# Problem statement:
Please return all lines in the listing holding the word "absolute".

# Source material:
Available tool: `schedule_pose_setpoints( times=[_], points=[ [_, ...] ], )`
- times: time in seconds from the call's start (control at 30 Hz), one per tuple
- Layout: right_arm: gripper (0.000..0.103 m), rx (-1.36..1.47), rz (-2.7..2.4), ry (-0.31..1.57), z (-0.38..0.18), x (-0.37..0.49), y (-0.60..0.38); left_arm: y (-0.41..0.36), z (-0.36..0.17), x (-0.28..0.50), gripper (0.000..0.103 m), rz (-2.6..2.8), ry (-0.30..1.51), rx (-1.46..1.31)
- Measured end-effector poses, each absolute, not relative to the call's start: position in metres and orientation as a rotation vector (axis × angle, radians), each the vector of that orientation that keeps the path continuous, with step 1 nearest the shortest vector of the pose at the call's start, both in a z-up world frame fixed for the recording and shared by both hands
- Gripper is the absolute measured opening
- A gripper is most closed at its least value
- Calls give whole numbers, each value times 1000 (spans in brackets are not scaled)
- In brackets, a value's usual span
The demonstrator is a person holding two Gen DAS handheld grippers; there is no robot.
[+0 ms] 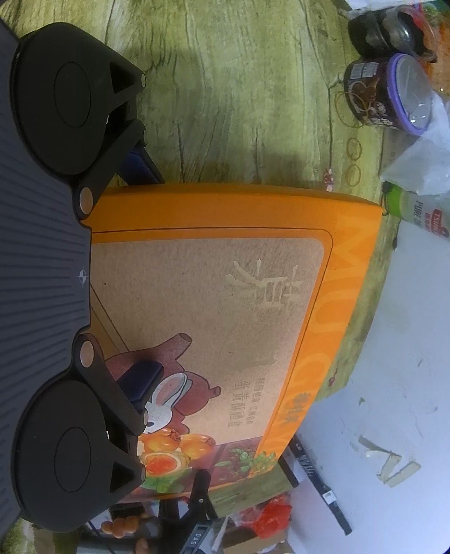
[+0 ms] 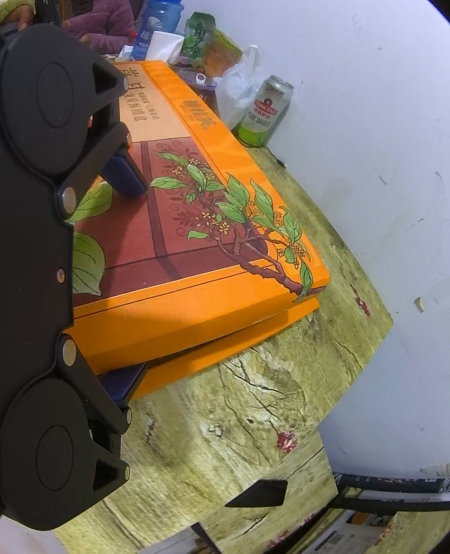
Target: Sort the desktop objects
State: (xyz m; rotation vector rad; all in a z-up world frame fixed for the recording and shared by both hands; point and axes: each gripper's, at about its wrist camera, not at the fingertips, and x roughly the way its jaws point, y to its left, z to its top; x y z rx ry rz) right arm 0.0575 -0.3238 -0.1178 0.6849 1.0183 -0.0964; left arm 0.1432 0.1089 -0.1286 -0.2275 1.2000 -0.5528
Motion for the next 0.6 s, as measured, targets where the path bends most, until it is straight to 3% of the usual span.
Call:
schedule_pose_setpoints(
  times=[0.6],
  points=[
    [102,668,-54,1047,-127,86,-350,89,-136,154,103,-503,1206,-252]
  ],
)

# Answer area:
- Measured end-effector poses, each absolute, not relative to the call's start: position in metres and orientation as a rotation vector (axis × angle, radians), each the vector of that orientation that keeps the path continuous, with step 1 nearest the shortest vector of the pose at the call's start, both in a z-up world frame fixed for the recording and shared by both hands
- Gripper is the absolute measured opening

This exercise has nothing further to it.